Overall, the BVS runs ~5500 test cases in approximately 18 minutes for every new build of League of Legends. In total, that’s somewhere around 100,000 test cases a day. The average time from defect submission to first report of failure for the BVS is between one and two hours. 50 percent of all critical or blocker level bugs are discovered by the BVS, with the remainder being discovered during internal QA or on PBE. Issues not caught by the BVS generally slip by due to a lack of test coverage rather than bad tests.

While most bugs we discover fall in the realm of game crashes or missing functionality, occasionally we will be first-finder on some truly excellent bugs. My personal favorite was a defect where all the towers in the game slowly slid into the top-right corner of the map, resulting in an epic tower traffic-jam in purple side’s base.
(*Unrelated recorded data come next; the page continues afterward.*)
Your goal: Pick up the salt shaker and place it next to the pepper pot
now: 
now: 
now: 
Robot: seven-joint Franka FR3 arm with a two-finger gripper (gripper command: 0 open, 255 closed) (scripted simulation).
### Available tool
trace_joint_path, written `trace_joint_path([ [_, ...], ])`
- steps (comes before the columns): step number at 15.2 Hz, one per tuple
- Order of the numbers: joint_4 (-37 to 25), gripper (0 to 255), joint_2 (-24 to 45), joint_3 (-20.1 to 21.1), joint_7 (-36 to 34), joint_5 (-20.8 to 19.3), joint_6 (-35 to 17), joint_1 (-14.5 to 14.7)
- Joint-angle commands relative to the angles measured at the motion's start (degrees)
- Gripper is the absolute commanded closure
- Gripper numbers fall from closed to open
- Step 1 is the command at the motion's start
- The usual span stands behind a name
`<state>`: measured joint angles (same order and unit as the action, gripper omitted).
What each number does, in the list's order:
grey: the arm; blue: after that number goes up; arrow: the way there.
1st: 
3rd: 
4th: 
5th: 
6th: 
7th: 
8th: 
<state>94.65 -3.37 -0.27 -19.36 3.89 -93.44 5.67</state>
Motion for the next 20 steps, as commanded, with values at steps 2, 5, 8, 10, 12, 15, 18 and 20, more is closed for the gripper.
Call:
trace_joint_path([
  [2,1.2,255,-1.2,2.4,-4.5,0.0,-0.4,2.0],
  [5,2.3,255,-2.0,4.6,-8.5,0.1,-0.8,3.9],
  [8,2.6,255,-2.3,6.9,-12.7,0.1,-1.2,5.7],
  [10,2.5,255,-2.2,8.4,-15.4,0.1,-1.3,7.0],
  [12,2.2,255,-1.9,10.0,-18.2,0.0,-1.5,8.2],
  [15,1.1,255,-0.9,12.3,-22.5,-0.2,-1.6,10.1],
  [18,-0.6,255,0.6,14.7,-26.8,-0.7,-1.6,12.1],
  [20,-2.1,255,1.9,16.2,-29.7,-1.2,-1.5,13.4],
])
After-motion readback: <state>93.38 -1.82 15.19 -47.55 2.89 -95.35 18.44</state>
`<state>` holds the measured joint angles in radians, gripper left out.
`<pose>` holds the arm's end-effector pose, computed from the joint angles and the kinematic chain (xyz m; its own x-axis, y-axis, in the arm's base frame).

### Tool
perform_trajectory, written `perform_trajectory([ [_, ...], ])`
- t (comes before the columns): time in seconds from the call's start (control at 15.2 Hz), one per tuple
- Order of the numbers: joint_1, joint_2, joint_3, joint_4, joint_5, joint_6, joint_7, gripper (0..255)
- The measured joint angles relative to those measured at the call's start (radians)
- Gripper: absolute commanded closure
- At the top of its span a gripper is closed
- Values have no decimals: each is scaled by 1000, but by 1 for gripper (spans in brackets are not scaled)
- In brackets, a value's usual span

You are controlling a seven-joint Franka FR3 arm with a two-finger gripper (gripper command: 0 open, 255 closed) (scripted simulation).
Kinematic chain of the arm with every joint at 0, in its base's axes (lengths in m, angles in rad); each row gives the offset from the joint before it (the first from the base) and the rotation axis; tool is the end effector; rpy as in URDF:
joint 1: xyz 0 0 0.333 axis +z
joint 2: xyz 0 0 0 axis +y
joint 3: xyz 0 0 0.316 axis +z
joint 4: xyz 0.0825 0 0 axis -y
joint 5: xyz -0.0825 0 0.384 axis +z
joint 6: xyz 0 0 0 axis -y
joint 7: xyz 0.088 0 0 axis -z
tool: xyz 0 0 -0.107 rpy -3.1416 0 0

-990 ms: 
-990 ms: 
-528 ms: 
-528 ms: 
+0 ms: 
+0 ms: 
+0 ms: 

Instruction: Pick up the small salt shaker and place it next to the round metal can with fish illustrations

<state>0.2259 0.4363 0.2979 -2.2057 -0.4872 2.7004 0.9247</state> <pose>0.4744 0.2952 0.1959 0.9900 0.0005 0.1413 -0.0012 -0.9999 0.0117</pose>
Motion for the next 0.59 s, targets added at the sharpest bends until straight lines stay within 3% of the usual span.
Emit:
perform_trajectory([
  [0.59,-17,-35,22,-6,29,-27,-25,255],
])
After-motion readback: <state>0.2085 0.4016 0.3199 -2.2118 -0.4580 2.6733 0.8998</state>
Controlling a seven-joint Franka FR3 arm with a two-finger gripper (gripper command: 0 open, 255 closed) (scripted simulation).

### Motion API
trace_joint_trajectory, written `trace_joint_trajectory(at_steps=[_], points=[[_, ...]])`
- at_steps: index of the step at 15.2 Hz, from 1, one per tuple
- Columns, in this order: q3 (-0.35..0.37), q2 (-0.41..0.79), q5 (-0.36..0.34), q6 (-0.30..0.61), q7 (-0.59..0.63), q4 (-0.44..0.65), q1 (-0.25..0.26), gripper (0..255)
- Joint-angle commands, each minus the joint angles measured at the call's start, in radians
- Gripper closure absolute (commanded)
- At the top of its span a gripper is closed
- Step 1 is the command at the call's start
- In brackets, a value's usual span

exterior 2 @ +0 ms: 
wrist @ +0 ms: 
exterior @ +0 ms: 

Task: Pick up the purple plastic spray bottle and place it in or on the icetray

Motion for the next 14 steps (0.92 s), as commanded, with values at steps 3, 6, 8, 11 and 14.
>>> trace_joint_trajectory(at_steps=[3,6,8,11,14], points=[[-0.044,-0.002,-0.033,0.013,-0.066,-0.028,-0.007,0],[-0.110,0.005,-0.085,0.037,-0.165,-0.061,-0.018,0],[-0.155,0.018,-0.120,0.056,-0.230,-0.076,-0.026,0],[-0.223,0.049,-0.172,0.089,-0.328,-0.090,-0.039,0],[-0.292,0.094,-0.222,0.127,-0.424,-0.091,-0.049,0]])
Our finds also include things non-automated tests wouldn’t necessarily have caught, like an issue where skillshots would pass through an enemy if a champ hit that enemy at exactly point-blank range.

As a whole, automated testing has not necessarily replaced manual testing, but it has helped to speed up the development feedback loop and freed more of our manual testers up to focus on destructive tests. As more content is added to League of Legends, we continue to add more coverage, which should increase our hit-rate for defects and improve our confidence in build health.